Redacción: Victoria Dueñas

Hay ausencias que no se procesan de golpe, sino que se filtran despacio, entre gestos pequeños que quedan flotando en el aire. Claudia Tacoronte tenía 21 años y una forma luminosa de habitar México. Traía de España una energía inquieta, las ganas de descubrirlo todo y un impulso natural por cuidar a los demás. Quienes compartieron pupitre con ella en la Universidad Autónoma del Estado de Morelos (UAEM) recuerdan esos detalles cotidianos que hoy duelen el doble.

Claudia había llegado desde Granada en un programa de intercambio para estudiar Educación Infantil. En las aulas del campus de Cuernavaca, rodeado por la vegetación y el perfil de las montañas, encontró rápidamente su lugar. Sus compañeros y hermana la veían como una mujer libre, plena, viviendo lo que ella misma definía como uno de los mejores momentos de su vida.

Sin embargo, en el trasfondo de ese entusiasmo juvenil latía una realidad desgarradora que Claudia apenas comenzaba a vislumbrar. La entidad que la acogía atravesaba por un clima de profunda vulnerabilidad y riesgo constante.

Una advertencia que no bastó

En un entorno donde la cotidianidad está atravesada por el peligro, los consejos entre amigos adquieren un peso severo. Una de sus compañeras más cercanas, consciente de la agresiva dinámica de inseguridad que se respira en la zona, le había dado una advertencia directa, casi como un instinto de supervivencia: “Si te ves en peligro, solo corre”.

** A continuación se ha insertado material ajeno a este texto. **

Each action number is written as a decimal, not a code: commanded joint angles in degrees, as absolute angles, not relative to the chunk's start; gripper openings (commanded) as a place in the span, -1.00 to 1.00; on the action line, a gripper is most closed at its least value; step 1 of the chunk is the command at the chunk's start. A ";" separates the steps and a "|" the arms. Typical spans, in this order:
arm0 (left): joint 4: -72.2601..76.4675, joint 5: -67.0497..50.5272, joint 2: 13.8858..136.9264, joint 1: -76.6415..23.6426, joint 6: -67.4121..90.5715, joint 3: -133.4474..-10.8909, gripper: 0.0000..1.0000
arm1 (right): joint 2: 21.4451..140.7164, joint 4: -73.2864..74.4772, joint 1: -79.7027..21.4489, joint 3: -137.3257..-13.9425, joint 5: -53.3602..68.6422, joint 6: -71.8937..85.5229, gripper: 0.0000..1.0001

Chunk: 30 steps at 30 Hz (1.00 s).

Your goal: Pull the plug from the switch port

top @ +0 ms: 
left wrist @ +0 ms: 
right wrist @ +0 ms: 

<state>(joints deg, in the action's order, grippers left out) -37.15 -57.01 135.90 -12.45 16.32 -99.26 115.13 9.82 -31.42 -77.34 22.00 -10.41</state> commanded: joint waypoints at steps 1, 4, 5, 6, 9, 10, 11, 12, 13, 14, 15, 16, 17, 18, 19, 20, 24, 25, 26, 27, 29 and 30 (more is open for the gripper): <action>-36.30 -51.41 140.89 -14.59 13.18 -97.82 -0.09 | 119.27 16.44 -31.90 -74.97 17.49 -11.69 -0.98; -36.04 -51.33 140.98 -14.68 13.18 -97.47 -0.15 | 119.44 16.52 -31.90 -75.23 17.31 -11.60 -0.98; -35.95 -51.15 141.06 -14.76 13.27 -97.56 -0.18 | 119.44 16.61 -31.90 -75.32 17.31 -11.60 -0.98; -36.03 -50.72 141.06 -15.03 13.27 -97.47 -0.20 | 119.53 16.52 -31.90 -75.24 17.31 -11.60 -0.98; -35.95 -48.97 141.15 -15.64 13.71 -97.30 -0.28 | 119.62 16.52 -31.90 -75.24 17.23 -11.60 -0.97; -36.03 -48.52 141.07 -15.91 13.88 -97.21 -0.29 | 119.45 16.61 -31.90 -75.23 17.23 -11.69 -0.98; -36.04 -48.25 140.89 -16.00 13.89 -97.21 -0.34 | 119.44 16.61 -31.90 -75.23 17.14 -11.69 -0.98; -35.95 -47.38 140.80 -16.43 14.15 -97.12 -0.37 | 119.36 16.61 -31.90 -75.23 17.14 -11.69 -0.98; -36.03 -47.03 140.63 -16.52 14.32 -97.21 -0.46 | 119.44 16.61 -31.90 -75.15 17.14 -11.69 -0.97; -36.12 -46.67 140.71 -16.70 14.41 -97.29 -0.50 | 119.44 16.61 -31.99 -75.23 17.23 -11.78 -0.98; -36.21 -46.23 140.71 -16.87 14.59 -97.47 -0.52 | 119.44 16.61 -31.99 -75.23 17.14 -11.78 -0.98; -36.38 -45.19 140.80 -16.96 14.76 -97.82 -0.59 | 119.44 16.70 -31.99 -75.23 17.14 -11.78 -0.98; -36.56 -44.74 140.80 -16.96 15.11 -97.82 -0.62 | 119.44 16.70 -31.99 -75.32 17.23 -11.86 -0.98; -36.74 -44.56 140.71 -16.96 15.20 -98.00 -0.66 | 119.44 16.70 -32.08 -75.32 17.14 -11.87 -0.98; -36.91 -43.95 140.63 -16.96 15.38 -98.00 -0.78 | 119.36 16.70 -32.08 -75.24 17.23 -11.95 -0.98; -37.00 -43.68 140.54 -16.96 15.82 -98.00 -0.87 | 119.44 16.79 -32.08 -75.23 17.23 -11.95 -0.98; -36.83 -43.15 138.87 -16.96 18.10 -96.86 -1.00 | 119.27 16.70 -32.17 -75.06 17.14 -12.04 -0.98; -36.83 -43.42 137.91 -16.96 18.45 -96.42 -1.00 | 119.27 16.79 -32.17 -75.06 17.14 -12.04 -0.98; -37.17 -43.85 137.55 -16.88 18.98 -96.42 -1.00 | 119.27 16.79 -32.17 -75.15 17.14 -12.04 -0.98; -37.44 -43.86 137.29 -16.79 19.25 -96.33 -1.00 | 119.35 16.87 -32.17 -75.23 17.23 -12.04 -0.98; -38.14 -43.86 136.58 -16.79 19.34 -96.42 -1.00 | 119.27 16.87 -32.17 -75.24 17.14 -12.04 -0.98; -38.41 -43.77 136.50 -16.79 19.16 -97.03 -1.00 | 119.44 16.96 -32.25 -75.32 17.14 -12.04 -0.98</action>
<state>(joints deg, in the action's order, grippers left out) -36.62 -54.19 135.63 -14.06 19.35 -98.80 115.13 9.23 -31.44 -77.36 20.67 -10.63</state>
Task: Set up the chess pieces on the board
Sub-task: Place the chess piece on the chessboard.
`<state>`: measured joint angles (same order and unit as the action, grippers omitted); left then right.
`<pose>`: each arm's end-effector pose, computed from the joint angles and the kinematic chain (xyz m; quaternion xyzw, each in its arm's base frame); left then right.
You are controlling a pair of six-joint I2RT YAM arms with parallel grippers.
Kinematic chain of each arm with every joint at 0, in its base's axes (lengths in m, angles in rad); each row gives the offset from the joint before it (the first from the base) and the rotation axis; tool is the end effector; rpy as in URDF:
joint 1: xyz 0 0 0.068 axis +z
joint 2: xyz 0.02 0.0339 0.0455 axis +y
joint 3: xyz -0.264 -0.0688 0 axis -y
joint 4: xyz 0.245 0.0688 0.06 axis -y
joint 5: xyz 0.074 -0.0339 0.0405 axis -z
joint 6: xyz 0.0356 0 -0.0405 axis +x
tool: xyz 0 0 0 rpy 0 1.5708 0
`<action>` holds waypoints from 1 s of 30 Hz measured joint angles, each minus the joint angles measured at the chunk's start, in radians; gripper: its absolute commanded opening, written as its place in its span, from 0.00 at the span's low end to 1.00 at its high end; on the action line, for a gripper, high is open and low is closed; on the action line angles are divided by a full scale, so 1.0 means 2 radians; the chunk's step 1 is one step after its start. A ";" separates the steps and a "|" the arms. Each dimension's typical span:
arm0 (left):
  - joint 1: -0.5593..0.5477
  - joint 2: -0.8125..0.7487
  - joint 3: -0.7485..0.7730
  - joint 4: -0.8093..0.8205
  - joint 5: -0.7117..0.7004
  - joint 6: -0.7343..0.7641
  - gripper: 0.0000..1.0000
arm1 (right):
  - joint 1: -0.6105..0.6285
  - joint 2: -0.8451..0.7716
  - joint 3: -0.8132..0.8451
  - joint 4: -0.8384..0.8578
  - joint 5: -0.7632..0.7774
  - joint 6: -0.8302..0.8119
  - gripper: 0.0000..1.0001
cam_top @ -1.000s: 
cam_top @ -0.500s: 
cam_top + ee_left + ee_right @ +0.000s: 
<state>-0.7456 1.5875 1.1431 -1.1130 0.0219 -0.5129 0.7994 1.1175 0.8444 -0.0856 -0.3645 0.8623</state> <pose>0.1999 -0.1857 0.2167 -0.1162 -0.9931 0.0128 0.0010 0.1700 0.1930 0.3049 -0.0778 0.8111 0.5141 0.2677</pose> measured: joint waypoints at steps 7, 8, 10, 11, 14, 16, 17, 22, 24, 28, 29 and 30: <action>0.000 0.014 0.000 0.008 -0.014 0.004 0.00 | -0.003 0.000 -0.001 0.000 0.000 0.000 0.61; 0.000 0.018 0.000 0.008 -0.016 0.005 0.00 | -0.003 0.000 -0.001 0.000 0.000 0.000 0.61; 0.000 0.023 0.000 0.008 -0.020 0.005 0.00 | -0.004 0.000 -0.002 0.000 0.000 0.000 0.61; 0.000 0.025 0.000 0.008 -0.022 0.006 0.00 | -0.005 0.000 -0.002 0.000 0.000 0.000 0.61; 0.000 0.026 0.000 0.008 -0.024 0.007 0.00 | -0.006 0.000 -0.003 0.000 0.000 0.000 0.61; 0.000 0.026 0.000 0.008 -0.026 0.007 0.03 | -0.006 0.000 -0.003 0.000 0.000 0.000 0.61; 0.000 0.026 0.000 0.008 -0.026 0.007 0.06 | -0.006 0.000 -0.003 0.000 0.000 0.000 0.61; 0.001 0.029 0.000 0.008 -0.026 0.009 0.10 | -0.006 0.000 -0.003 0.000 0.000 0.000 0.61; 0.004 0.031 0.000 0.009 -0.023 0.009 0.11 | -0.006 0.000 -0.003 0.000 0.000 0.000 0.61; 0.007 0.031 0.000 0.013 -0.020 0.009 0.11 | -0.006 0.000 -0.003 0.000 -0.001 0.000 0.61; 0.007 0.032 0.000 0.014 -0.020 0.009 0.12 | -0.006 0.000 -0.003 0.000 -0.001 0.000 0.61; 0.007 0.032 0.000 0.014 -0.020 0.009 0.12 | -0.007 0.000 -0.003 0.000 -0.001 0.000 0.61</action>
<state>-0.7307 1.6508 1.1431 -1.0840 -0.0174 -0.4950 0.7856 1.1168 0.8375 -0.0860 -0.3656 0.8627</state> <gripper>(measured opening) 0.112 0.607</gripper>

Esa sugerencia cobró un sentido desgarrador la noche del pasado sábado en el municipio de Cuautla. Claudia se había trasladado a esa localidad a una hora de Cuernavaca para asistir a la Fiesta Nacional de la Planta Medicinal, un evento que la entusiasmaba y donde le habían ofrecido alojamiento dentro de la Casa de la Cultura local.

Cerca de las nueve de la noche, en un punto desprovisto de vigilancia y sin cámaras de seguridad en funcionamiento, la joven fue interceptada por un sujeto que la atacó con un arma blanca en un presunto asalto.

Los gritos desgarradores de auxilio quebraron el silencio de la zona. Vecinos del lugar, al darse cuenta de que no se trataba de una representación artística sino de una tragedia real, salieron a socorrerla. Mientras algunos intentaban en vano perseguir al agresor —descrito como un hombre alto que huyó a toda prisa con una mochila a la espalda—, otros se quedaron a su lado. Entre la angustia, una mujer le sostuvo la mano a Claudia, pidiéndole con desesperación que mantuviera la calma para contener la hemorragia. La asistencia médica tardó unos quince minutos en llegar, un tiempo eterno en el que la vida de la estudiante granadina se apagó.

El grito de indignación en las redes sociales

La noticia cruzó el Atlántico en cuestión de horas, desatando una ola de dolor incalculable en su tierra natal. A través de las redes sociales, la hermana de Claudia rompió el silencio con un mensaje cargado de impotencia y amor, expresando la devastación de una familia a la que le arrebataron a un ser querido al otro lado del océano. Sus palabras, impregnadas de indignación por la falta de protección y la impunidad, resonaron en plataformas digitales convirtiéndose en el eco de un reclamo universal: que la memoria de Claudia no quede soterrada bajo las frías cifras de la burocracia criminal.

Cuautla y la UAEM: el dolor de un entorno acorralado

El crimen de Claudia Tacoronte no es un hecho aislado; es el síntoma de una fractura profunda. En Cuautla, los habitantes expresan un cansancio exasperado. La comunidad denuncia la falta de patrullaje, la precariedad en la infraestructura de seguridad en espacios culturales y el control de dinámicas delictivas como la extorsión y el crimen organizado, que han minado la tranquilidad social y económica del municipio.

A la par, la Universidad Autónoma del Estado de Morelos (UAEM) vuelve a vestirse de luto. Con el feminicidio de Claudia, la comunidad universitaria suma la dolorosa pérdida de cuatro alumnas en un lapso de apenas siete meses, sumándose a los trágicos antecedentes de Kimberly Ramos, Karol Toledo y Michelle Fuentes. Para los estudiantes, el luto se ha vuelto una constante y las aulas se ven sacudidas nuevamente por la protesta y la exigencia de justicia.

Hoy, mientras las autoridades estatales y federales continúan con las investigaciones para dar con el responsable del ataque, la comunidad estudiantil y los allegados de Claudia se aferran a su recuerdo. Recuerdan a la joven que caminaba fascinada por el campus de Cuernavaca, la que soñaba con la educación, la que miraba a México con ojos llenos de asombro y generosidad. Su memoria permanece viva como un faro de luz frente a la penumbra de una violencia que urge detener.